DATA SUPPLIED:
_____

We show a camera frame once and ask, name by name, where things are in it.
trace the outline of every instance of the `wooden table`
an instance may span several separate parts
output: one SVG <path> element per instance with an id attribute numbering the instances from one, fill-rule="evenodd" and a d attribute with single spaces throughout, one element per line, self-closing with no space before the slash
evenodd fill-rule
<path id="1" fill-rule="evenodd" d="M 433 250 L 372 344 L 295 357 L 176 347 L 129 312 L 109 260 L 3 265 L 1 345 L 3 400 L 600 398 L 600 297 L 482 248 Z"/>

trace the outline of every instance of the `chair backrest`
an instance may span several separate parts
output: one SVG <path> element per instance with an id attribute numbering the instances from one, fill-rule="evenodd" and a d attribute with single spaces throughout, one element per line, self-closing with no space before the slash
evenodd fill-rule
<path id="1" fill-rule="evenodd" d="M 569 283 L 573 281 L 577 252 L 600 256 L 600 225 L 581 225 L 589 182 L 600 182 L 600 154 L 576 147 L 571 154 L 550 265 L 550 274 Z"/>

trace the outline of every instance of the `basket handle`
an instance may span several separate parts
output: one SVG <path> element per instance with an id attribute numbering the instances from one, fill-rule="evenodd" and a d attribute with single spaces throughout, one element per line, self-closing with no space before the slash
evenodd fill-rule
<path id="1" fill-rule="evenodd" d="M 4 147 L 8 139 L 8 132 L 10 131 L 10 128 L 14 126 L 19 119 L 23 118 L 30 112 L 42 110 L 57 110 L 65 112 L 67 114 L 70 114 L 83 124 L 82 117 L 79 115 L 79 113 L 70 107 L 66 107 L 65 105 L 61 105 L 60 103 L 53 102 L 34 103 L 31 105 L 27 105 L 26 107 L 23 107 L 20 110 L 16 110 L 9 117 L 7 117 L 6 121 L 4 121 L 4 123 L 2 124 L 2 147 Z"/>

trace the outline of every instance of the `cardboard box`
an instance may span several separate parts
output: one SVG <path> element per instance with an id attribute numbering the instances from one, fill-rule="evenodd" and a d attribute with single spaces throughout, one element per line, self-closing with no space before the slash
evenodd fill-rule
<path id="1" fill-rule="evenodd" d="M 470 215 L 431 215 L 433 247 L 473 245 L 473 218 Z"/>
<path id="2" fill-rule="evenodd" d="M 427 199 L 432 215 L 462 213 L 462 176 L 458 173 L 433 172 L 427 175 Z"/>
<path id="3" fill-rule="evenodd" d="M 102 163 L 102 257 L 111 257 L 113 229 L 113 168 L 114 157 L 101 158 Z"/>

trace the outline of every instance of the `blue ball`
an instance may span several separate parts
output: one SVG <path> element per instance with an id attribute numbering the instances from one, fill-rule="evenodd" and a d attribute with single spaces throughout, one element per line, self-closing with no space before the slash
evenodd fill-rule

_____

PROBLEM STATEMENT: Bring together all lines in the records where the word "trace" is found.

TASK OUTPUT:
trace the outline of every instance of the `wooden table`
trace the outline of every instance of the `chair backrest`
trace the outline of every instance of the `basket handle`
trace the outline of every instance of the `cardboard box`
trace the outline of every instance of the `blue ball`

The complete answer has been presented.